I know that even a decade after a break-up, bittersweet memories can pop up about a spouse or a lover. So, time has a way of dulling the pain, but the sadness about love lost still can be there in some sense. That is regardless if I am 1000% convinced that the relationship was much better off to be dead and buried.

Totally different subject: When I think back to this last ex boyfriend, he was always urging me to get my hair cut. I never commented about his personal appearance. He fell in love with me when I had extra long hair. I never complied with his request, because for me the length that I have is easiest to take care of. Plus many people have commented that I should never cut it. It is a little ridiculous to have "sitting on" length hair at my age, but hey, that's me! I always said that when it goes gray I will cut it and dye it red and wear a purple hat. That hasn't happened yet. The point is, that I think when a significant other is bugging you about changing your appearance, it is important to maybe consider that as a warning sign. It isn't always women that try and change men! I feel confident about myself, I am not going to change who I am to please somebody else.

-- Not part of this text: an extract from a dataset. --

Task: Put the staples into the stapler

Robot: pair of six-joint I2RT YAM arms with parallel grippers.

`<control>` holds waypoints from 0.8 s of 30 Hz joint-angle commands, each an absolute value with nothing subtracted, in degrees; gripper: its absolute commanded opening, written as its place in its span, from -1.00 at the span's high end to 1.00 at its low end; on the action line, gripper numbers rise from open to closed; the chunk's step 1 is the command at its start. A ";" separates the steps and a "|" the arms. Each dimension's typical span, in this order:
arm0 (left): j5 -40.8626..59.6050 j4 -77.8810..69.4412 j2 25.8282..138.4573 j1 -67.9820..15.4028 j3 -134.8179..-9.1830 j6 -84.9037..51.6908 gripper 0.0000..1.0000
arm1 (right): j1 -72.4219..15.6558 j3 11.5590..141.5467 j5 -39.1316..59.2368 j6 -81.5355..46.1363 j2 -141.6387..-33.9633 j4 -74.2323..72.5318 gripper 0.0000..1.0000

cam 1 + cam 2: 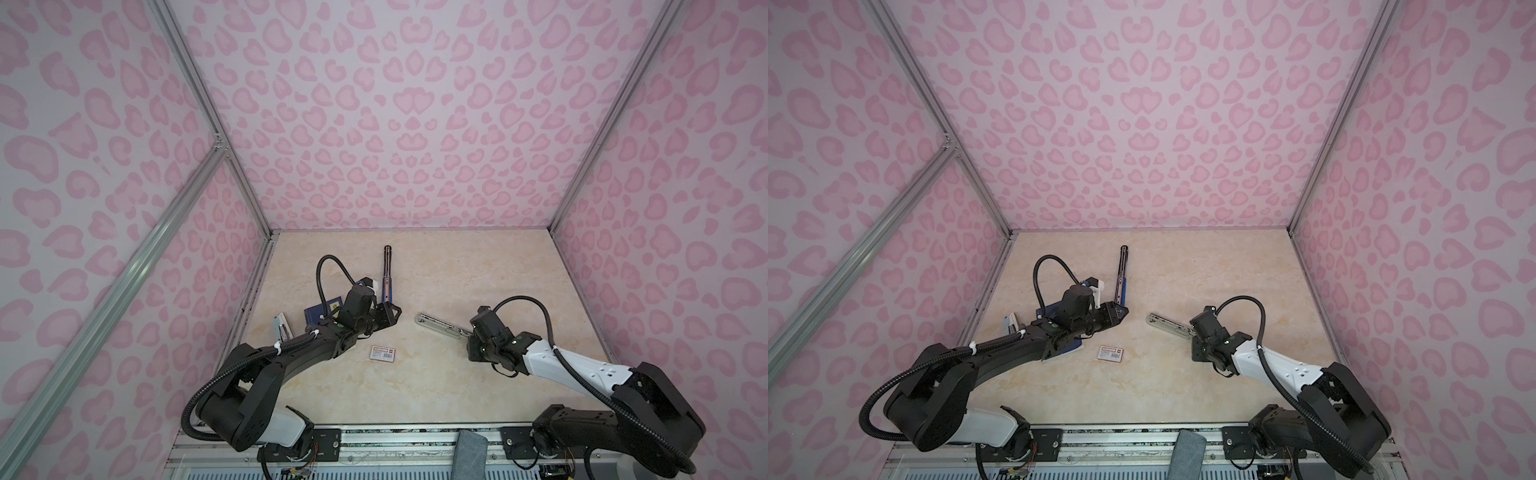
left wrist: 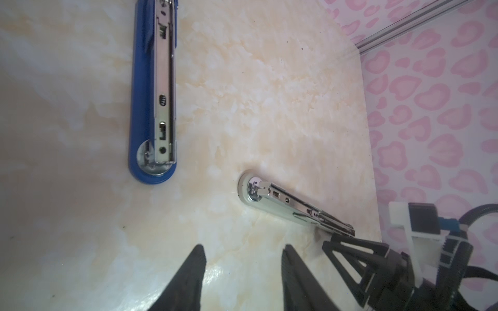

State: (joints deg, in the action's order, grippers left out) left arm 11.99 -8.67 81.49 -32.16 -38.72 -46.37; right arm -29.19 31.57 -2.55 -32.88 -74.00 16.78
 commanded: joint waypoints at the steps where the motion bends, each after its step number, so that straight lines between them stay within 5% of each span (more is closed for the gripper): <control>1: 10.56 -6.76 79.78 -32.08 -37.82 -45.71 0.01 | -24.84 32.54 -0.45 -30.32 -75.32 13.45 0.04; 6: 10.14 -5.42 77.69 -32.08 -37.14 -45.96 -0.02 | -21.36 35.97 1.41 -30.72 -77.39 12.51 0.01; 11: 9.89 -2.41 75.46 -32.08 -37.73 -45.26 -0.28 | -22.84 38.26 0.69 -37.19 -73.81 16.81 -0.11; 18: 9.58 -0.79 74.71 -32.08 -37.79 -44.93 -0.30 | -24.91 36.92 -0.91 -52.55 -65.84 18.25 -0.26; 24: 9.34 -0.90 74.55 -32.08 -37.38 -45.57 -0.29 | -25.08 43.16 -1.56 -64.98 -70.33 25.10 -0.53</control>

Have any of the others on this board had that situation - where your bf or gf urges you to change your appearance? Wear different clothing styles?

iVillage Member
Registered: 06-17-2006
Tue, 06-20-2006 - 8:57am

Just wondered how you were doing...did you decide to move up North and start a new life?

I really had trouble sleeping last night. Even though I'm pretty good about shoving all the emotional turmoil down deep during the day at work, it seems to rise up at night, and wake me up from a sound sleep! I am going to look like a zombie, with dark circles under my eyes. Did you know tears "etch" your contact lenses? Since my break-up I haven't been able to wear the contact lenses because they get cloudy from the slightly acidic nature of my tears. So sad...so I'm a bespectled woman with dark circles under my eyes!

iVillage Member
Registered: 06-17-2006
Tue, 06-20-2006 - 9:26am
I am going to move up in May for the tourist season and do accounting for Westmark hotels. At 46 I am going to find myself :) As we know from past experiences time is the best healer. I too went to wor everyday just putting one foot in front of the other. It gets easier with time.